Task details – Taking the listing below, restate word for word each line from the line with "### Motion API" to the line with "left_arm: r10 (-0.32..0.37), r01", ends included, and stop there.
╭──
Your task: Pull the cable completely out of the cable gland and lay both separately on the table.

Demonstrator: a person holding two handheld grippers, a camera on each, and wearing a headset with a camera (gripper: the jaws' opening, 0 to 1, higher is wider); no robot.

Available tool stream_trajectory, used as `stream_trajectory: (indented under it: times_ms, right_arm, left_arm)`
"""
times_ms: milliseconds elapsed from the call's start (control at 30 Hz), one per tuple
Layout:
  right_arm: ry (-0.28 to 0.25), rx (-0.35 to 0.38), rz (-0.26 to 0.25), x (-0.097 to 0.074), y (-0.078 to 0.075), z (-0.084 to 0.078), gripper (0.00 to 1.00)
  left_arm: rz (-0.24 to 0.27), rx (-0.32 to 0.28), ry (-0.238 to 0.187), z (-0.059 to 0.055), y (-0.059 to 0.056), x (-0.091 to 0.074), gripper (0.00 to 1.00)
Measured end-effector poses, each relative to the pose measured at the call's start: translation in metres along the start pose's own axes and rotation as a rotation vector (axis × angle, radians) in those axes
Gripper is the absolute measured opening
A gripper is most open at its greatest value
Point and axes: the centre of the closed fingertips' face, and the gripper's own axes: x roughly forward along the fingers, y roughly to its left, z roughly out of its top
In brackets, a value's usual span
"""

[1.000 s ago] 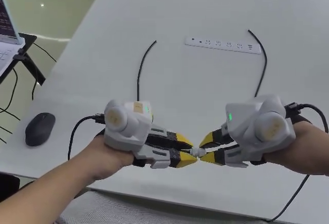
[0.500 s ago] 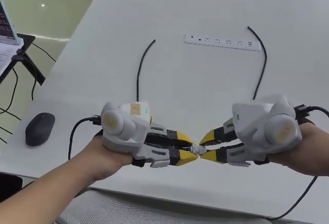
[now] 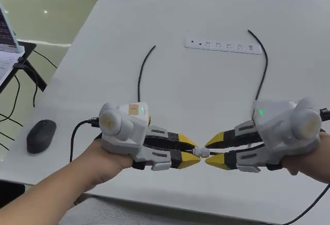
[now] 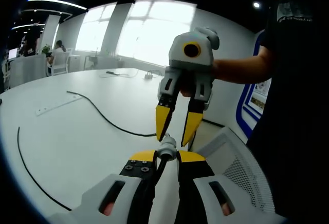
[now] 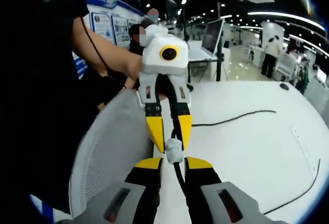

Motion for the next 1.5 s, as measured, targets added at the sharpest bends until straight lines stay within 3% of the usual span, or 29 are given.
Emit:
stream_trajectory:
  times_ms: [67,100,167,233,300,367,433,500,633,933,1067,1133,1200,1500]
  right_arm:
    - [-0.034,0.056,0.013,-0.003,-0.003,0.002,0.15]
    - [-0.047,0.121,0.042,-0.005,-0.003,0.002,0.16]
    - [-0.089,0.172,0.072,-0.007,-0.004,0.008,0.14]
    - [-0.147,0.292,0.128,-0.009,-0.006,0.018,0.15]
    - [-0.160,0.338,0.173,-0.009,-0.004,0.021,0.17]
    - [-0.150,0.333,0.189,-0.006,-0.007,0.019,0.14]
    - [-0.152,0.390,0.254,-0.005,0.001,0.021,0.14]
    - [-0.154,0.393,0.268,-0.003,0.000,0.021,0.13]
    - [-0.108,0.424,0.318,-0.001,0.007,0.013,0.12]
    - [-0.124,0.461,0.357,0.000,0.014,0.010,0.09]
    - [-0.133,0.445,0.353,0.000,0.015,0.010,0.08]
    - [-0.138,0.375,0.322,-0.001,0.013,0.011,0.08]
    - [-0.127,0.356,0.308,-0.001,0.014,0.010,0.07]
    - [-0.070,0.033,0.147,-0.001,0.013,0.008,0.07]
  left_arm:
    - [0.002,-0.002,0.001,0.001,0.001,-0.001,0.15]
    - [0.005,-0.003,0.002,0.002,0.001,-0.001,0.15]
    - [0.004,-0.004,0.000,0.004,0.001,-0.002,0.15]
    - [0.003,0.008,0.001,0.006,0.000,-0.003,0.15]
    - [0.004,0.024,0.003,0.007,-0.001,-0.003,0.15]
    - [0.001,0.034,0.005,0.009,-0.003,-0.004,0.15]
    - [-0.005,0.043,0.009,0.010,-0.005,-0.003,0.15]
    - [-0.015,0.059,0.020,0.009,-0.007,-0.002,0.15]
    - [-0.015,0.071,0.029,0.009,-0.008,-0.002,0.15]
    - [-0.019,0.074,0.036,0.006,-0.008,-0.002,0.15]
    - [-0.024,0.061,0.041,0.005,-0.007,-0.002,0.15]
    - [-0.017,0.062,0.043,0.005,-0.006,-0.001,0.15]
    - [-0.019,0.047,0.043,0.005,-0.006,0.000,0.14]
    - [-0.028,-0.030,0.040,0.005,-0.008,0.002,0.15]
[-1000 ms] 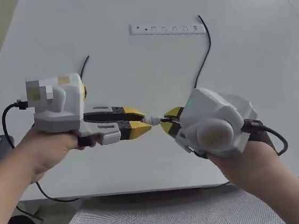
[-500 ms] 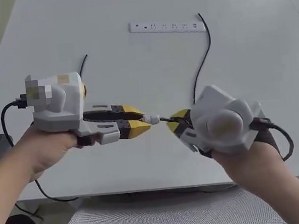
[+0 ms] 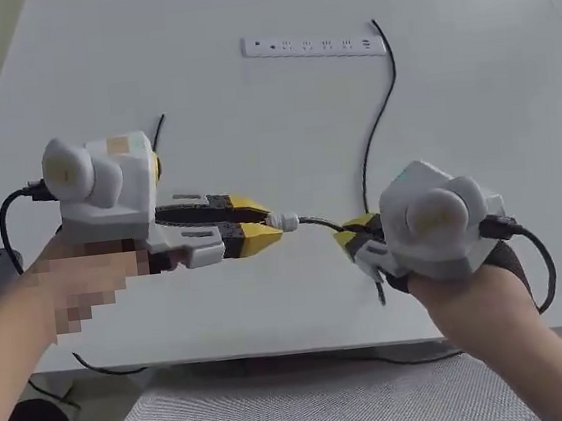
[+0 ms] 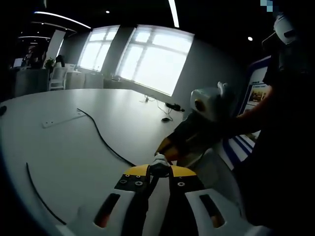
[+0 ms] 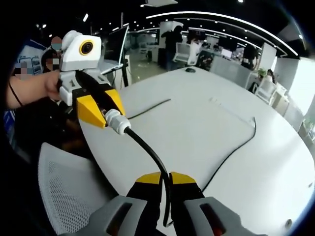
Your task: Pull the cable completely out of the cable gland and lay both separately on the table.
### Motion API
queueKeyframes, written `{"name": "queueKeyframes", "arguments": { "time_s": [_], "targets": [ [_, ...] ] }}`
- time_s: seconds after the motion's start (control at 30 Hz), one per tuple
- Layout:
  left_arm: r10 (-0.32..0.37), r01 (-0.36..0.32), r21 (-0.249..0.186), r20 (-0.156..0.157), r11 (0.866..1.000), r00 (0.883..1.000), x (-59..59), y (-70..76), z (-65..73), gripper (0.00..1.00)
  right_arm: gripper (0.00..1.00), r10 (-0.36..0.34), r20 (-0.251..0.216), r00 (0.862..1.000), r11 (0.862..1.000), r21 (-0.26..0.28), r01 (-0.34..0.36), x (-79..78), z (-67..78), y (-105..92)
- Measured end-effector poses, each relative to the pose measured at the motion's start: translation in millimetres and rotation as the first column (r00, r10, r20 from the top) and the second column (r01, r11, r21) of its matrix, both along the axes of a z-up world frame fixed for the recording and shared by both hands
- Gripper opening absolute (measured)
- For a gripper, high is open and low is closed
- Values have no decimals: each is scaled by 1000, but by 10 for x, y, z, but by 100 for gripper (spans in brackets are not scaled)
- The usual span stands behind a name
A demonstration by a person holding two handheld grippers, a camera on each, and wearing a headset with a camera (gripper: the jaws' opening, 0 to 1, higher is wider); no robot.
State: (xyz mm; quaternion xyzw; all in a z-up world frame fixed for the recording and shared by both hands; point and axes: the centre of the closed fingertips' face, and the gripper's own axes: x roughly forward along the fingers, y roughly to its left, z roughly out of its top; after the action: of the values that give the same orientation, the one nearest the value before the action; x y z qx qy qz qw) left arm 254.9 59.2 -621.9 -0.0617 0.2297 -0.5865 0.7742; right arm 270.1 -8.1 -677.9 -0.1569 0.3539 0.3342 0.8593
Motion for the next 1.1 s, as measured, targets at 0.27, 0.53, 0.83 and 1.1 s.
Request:
{"name": "queueKeyframes", "arguments": {
  "time_s": [0.27, 0.53, 0.83, 1.1],
  "targets": [
    [-2, 2, -2, -8, 1000, 1000, 7, -8, -8, 15, 0, -96, -73, 993, 995, 12, 97, 7, -173, -161],
    [1, -1, -8, -21, 1000, 1000, 23, 8, -10, 15, 0, -95, -90, 991, 994, 44, 99, -41, -177, -140],
    [6, -6, -9, -24, 1000, 1000, 35, 22, -7, 15, 2, -48, -30, 998, 995, 80, 50, -31, -7, -66],
    [6, -6, -11, -27, 1000, 1000, 16, 33, 18, 15, 6, 40, 21, 999, 997, 59, -41, -90, 174, 50]
  ]
}}
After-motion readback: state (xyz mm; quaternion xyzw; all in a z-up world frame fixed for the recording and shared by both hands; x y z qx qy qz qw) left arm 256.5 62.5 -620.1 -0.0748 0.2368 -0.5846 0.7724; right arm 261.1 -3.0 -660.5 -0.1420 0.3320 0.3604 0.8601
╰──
Task response –
### Motion API
queueKeyframes, written `{"name": "queueKeyframes", "arguments": { "time_s": [_], "targets": [ [_, ...] ] }}`
- time_s: seconds after the motion's start (control at 30 Hz), one per tuple
- Layout:
  left_arm: r10 (-0.32..0.37), r01 (-0.36..0.32), r21 (-0.249..0.186), r20 (-0.156..0.157), r11 (0.866..1.000), r00 (0.883..1.000), x (-59..59), y (-70..76), z (-65..73), gripper (0.00..1.00)

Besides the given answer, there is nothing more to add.